Prediction and Validation of Machine Learning Data for Sliding Wear Peculiarity of Natural Fiber Reinforced Composites
摘要
A bio-composite represents a unique material composition comprising either two or more elements, and selecting one that originates from natural sources. While significant research has delved into investigating the wear tendencies and mechanical attributes of polymer composites reinforced by various natural fibers and fillers, there is a notable gap in exploring the integration of Madhuca Longifolia (ML) dry leaf powder within polyester composites.

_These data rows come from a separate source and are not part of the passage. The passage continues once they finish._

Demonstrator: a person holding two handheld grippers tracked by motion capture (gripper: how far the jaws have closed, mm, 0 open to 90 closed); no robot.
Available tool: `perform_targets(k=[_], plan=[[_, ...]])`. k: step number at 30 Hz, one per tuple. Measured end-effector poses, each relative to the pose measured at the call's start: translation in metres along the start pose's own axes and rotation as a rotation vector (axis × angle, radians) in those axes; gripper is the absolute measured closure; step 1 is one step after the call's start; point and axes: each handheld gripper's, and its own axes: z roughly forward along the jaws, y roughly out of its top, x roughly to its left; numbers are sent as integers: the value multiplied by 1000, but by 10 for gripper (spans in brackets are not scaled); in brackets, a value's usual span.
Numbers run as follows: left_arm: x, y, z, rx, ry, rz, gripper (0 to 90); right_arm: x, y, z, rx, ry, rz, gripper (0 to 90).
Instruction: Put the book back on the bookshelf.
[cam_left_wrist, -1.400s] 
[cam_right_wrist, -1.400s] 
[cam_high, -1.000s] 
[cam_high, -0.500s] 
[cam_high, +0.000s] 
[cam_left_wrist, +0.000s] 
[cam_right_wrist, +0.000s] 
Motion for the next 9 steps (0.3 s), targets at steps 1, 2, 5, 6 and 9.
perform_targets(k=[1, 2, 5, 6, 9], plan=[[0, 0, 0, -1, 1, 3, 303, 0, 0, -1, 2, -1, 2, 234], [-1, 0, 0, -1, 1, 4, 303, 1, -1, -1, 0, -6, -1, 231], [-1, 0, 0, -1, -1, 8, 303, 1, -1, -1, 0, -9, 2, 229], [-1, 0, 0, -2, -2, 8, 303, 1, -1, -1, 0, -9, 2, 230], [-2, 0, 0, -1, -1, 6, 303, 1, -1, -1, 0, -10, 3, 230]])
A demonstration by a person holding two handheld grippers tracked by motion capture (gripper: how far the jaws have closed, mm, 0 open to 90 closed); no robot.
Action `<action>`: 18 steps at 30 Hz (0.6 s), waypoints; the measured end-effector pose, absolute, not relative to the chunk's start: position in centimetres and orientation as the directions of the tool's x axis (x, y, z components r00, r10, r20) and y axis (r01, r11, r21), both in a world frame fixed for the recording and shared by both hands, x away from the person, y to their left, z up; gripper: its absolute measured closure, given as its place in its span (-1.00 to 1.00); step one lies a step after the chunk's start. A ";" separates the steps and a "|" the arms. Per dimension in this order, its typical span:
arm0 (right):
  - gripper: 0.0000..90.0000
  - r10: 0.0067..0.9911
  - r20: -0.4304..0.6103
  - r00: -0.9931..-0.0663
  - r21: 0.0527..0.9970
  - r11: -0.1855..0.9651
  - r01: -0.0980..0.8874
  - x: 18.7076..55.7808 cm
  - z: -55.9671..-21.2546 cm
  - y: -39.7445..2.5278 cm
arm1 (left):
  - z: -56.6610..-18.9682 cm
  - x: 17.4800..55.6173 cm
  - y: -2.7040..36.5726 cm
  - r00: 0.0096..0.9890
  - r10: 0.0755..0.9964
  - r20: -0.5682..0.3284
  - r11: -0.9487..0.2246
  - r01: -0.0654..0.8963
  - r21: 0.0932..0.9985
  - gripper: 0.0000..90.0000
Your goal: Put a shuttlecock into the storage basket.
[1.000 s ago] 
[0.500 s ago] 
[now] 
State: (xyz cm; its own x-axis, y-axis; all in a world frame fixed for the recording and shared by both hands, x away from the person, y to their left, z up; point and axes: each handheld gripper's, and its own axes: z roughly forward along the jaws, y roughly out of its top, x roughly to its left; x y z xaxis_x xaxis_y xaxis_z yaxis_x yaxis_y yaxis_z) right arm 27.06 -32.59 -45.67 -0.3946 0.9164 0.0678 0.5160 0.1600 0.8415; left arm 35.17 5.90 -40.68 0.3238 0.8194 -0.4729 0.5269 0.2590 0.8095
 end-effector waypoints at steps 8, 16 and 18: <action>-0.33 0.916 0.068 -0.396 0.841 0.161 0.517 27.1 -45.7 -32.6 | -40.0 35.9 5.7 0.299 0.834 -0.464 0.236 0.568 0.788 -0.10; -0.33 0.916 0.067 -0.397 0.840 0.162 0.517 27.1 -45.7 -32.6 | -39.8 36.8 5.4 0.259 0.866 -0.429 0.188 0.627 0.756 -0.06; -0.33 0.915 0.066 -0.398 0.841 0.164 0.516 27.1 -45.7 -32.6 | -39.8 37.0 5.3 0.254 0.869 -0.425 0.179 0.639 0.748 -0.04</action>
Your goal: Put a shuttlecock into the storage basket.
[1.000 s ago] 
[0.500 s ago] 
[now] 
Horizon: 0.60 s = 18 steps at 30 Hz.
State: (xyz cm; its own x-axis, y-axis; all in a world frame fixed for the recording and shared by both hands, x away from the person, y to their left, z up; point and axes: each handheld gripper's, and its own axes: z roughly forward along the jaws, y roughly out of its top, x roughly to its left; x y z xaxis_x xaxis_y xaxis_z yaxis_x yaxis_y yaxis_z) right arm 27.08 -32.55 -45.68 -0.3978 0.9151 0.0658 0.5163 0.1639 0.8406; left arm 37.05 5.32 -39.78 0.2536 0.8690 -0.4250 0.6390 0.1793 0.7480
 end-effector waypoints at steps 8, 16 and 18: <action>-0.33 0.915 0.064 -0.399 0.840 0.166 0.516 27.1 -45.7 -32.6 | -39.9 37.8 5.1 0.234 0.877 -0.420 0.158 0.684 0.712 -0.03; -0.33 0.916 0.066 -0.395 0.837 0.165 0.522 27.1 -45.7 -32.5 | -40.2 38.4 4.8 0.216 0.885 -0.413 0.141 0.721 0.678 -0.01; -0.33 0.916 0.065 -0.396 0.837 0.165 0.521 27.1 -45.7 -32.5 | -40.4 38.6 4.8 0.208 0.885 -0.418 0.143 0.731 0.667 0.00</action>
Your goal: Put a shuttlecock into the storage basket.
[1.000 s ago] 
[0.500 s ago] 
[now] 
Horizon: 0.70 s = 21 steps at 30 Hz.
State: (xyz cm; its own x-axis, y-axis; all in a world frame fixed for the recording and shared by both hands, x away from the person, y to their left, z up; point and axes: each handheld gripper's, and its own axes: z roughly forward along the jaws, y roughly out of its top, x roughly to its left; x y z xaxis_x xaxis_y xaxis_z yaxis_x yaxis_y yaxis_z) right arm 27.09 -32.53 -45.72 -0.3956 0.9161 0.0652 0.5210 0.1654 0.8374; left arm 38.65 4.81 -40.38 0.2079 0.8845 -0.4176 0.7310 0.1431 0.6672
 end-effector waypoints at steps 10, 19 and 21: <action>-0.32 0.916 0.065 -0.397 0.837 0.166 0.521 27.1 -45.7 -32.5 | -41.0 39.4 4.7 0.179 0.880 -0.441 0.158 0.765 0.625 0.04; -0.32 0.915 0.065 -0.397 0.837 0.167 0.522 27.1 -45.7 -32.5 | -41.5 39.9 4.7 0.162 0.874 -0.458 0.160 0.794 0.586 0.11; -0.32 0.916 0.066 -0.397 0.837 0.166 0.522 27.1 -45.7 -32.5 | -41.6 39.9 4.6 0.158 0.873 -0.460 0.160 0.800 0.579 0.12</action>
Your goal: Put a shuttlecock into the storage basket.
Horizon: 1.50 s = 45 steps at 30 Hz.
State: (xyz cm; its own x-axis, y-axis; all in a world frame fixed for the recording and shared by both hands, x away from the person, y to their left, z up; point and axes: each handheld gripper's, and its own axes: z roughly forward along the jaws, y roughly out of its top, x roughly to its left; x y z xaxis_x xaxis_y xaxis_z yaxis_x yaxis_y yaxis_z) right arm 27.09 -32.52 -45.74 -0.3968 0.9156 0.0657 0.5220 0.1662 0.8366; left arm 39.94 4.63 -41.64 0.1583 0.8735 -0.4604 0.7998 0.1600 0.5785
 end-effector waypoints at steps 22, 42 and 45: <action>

This research initiative undertakes a comparative evaluation focused on the dry sliding wear behavior of ML dry leaf powder. Through the formulation of composites incorporating dry leaf particles sized at 400 μm, with weight fractions of 5% and 10%, the fabrication process employs the hand molding technique. Wear assessments were undertaken utilizing pins measuring 10 mm in diameter and 80 mm in length. The wear trials encompassed a range of parameters, including velocities spanning 200–800 revolutions per minute, standard loads varying from 5 to 25 N, fiber concentrations from 0 to 10 wt%, and sliding distances between 1 and 4 km. The minimum specific wear rate is observed to be 2.7422 mm/N-m for 5 wt% of filler loading. The study systematically explores the wear attributes of the developed materials employing the Taguchi design-of-experiments methodology. Furthermore, the wear data is meticulously analyzed through the utilization of the artificial neural network (ANN) technique to authenticate the findings derived from the study. The ANN is an advanced engineering technique that utilizes its unique characteristics of being able to study data patterns. It is widely used in industrial applications that use machine learning techniques, is a key-stone in the trending Industry 4.0, and is a great tool for refining data. The minimum and maximum prediction error using ANN is observed to be 0.4833% and 8.8921%, respectively.